EXTRACTED ENTRIES
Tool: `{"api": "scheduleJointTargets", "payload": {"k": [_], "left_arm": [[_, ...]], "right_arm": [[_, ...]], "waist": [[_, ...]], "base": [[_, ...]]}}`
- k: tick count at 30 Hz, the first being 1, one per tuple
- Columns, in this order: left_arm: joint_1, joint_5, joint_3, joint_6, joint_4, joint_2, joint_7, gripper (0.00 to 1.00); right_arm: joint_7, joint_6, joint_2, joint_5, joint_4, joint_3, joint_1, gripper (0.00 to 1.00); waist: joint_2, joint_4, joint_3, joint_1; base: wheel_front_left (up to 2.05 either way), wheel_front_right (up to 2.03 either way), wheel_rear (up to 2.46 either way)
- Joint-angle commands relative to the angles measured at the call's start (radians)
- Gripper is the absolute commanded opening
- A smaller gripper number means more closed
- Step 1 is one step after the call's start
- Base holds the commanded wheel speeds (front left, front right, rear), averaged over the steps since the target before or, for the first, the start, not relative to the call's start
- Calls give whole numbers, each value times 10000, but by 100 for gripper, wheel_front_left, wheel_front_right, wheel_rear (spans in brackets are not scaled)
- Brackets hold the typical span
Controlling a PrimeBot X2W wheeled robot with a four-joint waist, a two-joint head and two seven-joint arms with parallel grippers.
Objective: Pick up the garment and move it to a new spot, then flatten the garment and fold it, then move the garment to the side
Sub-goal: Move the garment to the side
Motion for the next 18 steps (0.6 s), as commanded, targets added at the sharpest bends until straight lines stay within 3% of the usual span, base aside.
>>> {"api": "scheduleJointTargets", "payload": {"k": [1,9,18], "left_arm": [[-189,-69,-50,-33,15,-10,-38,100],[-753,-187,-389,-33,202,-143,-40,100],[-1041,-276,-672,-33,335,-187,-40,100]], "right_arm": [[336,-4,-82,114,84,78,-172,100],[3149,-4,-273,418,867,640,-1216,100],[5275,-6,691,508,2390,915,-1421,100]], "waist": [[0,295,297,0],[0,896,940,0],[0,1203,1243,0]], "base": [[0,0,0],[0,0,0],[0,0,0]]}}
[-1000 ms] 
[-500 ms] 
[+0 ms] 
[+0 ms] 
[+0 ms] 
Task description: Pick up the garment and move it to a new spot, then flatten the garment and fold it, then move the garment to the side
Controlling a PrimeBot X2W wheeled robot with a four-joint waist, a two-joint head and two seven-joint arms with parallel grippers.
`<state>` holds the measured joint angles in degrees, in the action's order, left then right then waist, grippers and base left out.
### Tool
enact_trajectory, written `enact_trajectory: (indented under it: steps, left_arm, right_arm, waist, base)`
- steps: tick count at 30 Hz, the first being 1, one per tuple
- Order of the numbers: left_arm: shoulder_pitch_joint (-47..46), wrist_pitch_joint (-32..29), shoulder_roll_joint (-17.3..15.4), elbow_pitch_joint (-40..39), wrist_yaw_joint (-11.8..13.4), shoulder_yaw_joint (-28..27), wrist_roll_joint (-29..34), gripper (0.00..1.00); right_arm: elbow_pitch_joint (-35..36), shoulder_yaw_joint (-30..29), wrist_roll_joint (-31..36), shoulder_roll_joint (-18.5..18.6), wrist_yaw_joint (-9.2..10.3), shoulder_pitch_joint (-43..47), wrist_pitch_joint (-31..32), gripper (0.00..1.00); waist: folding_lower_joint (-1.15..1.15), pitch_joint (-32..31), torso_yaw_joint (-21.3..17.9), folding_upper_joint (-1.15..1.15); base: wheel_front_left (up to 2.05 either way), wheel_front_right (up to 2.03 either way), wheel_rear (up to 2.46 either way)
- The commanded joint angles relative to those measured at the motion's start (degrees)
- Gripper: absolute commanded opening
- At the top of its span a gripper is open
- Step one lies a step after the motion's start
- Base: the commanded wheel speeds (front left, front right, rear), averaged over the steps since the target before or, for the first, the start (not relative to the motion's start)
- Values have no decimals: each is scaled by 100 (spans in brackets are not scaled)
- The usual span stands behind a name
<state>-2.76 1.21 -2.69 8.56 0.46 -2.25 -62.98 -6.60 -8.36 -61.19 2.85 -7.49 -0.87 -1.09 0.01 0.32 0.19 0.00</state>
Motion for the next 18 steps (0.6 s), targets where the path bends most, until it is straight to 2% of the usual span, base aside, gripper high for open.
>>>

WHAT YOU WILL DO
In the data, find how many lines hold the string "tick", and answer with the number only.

WRITTEN ANSWER
2